- _EXERCISE GOAL_:
The expected answer is a copy of every line in the listing that has the word "rail".

- _EXCERPTED RECORDS_:
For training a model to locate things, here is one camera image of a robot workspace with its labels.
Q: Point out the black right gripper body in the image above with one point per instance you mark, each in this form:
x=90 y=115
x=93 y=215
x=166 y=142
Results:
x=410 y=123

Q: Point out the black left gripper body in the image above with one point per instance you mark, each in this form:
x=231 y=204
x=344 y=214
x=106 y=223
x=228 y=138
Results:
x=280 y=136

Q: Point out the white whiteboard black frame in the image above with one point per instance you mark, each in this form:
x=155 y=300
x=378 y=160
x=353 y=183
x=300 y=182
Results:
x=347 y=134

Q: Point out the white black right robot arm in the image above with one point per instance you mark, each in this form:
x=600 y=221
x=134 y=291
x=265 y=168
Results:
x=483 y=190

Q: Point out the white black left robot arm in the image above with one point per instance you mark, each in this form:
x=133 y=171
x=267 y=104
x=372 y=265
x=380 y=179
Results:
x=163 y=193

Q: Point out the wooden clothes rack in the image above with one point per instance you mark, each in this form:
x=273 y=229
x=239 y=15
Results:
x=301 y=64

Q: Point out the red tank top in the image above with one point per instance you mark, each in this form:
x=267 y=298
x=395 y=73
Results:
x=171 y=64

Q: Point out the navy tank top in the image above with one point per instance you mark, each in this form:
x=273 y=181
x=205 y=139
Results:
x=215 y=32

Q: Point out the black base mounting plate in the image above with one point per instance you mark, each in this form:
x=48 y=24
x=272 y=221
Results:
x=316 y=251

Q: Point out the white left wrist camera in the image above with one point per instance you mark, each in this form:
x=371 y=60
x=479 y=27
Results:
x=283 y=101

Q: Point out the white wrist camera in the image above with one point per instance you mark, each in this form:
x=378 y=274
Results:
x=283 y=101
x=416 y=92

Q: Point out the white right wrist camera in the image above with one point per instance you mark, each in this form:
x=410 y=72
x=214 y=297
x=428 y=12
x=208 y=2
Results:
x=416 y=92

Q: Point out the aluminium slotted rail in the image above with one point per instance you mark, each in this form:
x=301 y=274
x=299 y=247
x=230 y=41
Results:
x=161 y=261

...

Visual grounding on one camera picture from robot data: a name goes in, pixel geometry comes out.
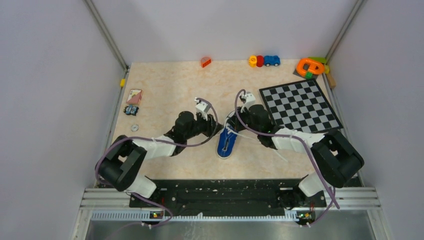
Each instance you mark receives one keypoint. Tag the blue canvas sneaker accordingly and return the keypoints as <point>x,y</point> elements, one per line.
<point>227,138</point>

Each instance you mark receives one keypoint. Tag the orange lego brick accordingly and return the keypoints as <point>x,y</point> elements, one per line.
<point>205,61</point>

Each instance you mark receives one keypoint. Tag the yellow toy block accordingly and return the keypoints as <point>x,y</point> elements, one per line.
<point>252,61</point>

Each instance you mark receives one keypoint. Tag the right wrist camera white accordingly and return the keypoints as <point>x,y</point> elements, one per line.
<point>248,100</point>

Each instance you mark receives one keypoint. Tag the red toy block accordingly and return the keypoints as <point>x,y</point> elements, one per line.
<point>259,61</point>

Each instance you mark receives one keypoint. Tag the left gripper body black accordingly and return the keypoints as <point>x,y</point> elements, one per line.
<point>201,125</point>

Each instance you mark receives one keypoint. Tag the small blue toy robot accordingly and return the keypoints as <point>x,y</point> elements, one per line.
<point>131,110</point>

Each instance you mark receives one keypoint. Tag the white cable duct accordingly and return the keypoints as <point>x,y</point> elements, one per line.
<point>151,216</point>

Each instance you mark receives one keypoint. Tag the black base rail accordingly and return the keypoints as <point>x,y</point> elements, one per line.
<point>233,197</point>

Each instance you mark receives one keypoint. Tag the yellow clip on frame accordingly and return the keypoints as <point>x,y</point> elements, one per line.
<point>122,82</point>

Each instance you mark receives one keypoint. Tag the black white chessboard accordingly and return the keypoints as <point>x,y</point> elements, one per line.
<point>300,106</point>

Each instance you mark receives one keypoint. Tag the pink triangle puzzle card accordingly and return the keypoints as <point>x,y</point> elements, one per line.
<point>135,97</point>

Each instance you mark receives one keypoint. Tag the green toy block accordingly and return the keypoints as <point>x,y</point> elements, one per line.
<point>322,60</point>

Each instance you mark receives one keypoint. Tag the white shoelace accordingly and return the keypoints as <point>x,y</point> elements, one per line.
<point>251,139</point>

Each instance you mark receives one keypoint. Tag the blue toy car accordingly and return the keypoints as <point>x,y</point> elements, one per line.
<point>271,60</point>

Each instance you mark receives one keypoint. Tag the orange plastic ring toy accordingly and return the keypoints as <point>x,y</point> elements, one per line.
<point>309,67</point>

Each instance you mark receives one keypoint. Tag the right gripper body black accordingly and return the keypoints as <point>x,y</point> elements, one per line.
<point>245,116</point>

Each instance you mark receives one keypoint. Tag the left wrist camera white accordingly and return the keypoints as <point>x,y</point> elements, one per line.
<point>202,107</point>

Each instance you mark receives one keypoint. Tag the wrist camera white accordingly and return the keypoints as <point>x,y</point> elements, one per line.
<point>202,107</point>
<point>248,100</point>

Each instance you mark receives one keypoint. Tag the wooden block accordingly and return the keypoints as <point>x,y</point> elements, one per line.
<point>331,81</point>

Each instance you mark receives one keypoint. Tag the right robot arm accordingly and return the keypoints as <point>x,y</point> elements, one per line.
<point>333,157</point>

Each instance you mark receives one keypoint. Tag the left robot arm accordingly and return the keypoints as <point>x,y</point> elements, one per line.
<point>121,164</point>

==

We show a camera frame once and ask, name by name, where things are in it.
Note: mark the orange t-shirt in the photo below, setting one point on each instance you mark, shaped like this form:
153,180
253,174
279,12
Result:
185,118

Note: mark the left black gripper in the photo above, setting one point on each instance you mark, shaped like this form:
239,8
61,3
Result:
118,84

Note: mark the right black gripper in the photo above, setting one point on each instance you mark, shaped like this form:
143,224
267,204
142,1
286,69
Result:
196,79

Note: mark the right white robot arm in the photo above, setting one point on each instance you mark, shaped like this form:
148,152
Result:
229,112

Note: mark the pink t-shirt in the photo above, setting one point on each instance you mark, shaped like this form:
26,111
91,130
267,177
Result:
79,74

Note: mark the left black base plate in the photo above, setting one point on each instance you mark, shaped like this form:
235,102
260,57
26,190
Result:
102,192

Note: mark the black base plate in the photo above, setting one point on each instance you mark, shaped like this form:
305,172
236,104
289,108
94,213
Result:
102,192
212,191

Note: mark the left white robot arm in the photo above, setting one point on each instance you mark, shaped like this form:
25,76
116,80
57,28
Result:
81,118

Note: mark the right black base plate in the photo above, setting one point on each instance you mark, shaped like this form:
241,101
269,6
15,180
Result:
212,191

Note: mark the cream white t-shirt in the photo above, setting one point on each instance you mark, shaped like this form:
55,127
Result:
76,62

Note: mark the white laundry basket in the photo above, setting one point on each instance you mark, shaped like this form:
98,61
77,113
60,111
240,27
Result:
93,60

- _RESPONSE TO THE TASK_:
Q: Point out the aluminium slotted rail in the image above with one point per instance you mark, each in this form:
Each instance you mark receives one keypoint. Tag the black base rail accordingly and return the keypoints as <point>x,y</point> elements, one per line.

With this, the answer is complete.